企画第三課で仕事をしていると、だんだんT社の性格がわかってきた。それは、従業員三〇〇〇人の会社の割に組織が大きく、縦割り意識というか縄張り意識というものが非常に強いということであった。あるメーカーから商談があり、開発第一課に相談しに行くと、「それは開発第二課の仕事ではないか」と取り合ってくれない。第二課に持って行くと、「何故その仕事をやらなくてはいけないのか」と言い始める。第一課と第二課が話し合って、会社にとってプラスになる方法を考えるという発想がないのだ。一方、他の部署から依頼を受けた仕事で成果が出ると、「これはうちの課で出した成果だ」とあからさまにPRし過ぎて、依頼元の印象を悪くする。まるで、「これは経済産業省のプロジェクトの成果だ」とか「これは国土交通省の管轄ではない」とか言っている国の役人と同じではないか、と結羽は思うようになっていた。
T社の予算を見ていても「官僚的だな」と思うことがあった。T社は三月決算であったが、年明けの一月頃から予算を使い切ることを強要されることが多かった。普通の会社であれば、経費を削減すれば、それだけ利益が増えることになるので、経費はなるべく使わない方がいいのだが、T社にはそんな発想がなかった。それは、予算を使い切らないと、次年度の予算が削減されてしまうからだ。三月までに予算を使い切って、次年度は同額またはそれ以上の予算を取ってきた課長が高い評価を受けるらしい。

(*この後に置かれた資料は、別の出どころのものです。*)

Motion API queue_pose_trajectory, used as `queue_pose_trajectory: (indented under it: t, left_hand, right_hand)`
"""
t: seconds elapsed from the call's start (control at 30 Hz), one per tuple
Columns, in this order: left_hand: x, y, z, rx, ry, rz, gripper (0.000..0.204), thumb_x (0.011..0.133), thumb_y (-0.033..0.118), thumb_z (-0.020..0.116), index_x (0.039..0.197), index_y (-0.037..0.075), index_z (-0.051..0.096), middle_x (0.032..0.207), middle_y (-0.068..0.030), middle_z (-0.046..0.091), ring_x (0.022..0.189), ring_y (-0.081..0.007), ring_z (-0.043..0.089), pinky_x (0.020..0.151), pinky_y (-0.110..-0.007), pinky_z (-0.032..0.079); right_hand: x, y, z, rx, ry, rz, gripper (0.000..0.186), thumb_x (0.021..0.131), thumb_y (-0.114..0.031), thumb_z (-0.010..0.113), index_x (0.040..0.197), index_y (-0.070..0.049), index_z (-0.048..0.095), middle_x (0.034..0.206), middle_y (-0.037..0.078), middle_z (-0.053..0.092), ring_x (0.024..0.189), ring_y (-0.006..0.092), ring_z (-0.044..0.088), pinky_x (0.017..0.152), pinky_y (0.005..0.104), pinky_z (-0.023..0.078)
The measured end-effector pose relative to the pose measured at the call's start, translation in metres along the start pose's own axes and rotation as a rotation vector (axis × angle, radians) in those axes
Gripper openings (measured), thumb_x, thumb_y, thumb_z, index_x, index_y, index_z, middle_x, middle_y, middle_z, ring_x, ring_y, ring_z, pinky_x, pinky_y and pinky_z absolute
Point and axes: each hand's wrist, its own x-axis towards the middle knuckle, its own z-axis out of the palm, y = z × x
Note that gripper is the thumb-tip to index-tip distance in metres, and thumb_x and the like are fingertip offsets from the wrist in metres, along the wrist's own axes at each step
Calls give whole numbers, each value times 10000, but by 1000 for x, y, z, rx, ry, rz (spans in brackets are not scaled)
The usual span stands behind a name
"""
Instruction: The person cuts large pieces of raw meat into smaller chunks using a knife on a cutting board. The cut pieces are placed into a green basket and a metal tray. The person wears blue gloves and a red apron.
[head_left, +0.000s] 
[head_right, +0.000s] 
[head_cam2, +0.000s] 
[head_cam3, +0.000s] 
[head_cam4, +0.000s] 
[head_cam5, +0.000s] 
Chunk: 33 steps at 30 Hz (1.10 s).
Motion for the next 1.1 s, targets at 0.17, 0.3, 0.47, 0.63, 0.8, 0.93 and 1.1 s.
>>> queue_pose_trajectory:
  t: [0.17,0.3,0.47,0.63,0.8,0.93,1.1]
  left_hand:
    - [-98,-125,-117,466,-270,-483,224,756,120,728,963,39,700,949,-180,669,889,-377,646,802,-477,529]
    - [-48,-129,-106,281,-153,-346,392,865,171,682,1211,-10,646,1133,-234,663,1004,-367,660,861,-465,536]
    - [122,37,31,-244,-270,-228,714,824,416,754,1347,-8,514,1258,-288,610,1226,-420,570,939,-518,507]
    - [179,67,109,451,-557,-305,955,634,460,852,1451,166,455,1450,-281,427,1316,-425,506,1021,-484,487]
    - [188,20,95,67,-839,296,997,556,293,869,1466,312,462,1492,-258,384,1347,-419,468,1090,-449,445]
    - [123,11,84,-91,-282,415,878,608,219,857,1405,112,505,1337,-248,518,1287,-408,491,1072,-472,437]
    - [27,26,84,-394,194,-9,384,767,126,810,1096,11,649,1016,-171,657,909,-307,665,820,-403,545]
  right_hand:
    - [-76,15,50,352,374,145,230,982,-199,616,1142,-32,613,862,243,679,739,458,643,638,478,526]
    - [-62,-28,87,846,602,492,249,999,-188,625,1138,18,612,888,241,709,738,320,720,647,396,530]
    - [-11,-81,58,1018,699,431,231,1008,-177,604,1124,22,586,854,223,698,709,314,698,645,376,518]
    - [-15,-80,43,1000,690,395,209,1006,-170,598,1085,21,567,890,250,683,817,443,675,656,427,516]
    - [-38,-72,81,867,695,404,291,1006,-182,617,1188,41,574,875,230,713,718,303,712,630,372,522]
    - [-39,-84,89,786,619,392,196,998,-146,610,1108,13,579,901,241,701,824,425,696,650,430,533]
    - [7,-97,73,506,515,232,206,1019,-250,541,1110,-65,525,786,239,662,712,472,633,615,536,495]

しかも、実際は実用化が無理だとわかっている研究開発でも、何とか誤魔化して予算を取ってきてしまう課長もいて、結羽は何とも言えない気持ちでそれを見ていた。
それでも、現場の各課に好き放題やられていては、企画第三課の立場もなかった。全部は変えられなくても、会社にとって大事な研究開発だけでも少しずつ変えていければ、と思い、結羽は各課の課長に色々なお願いをしたり、相談をしたりした。しかし、お願いしに行くと、
「企画第三課の課長を通して話を持ってきてくれ」
と言われ、その通りすると、
「何故そんなことをしなければいけないのか」
と文句を言われた。お願いは上司経由でしかできないのに、文句は同じルートをたどらずに平社員の結羽に直接言ってくる。権力は課長にあるが、責任は部下にあると言わんばかりの対応だった。どうやら、T社では権力を手にすると性格が悪くなってしまう人が多いようだった。結羽も係長から課長に昇格して決裁権を持つようになると、性格が別人のように変わってしまった人を何人も見ていた。自分はそうなってはいけないな、と思いながら、そうなるくらいなら課長になれなくてもいいな、とも思っていた。部長ともなると、これに人事権まで掌握でき、まるで部下を将棋の駒のように扱う人が多かった。結羽の人事異動の件でも、研究者としての人材育成を考えれば、入社二年での企画課異動というのはあり得ないと思うのだが、将棋の「歩」くらいにしか思われていなかったのだろう。
結羽はこのまま企画第三課で仕事をしているだけでは、自分が駄目になるような気がした。これでは毎日のモチベーションが上がらないからだ。何か新しいことを始めなければ、と思っていたときに、ちょうど材料研究課にいた頃に投稿した最後の論文が、ようやく学術雑誌に掲載されることになった。
「これを使わない手はない。」
と思った結羽は、早速前の上司である魚谷課長のところへ相談に行った。発表した五報の論文に関連して、将来また研究課に戻って仕事ができるように、大学へ勉強しに行けないかという相談をしたのだ。魚谷課長は、K大学の池江教授を紹介してくれた。しかも、これだけ論文があれば、博士号も取れるのではないかという話だった。結羽は自分が博士になれるほど頭が良いとは思わなかったが、何でもいいから目標が欲しいと思っていたので、博士号取得を目標にすることとした。後日、結羽は魚谷課長と一緒に池江教授のところを訪れ、学術指導のお願いをした。池江教授は
「結羽さんはまだ若いので、しっかり指導させていただきますよ。」
と言って、快く承諾してくれた。結羽は二ヶ月に一回K大学へ通い、博士論文執筆に向けた学術指導を受けることになった。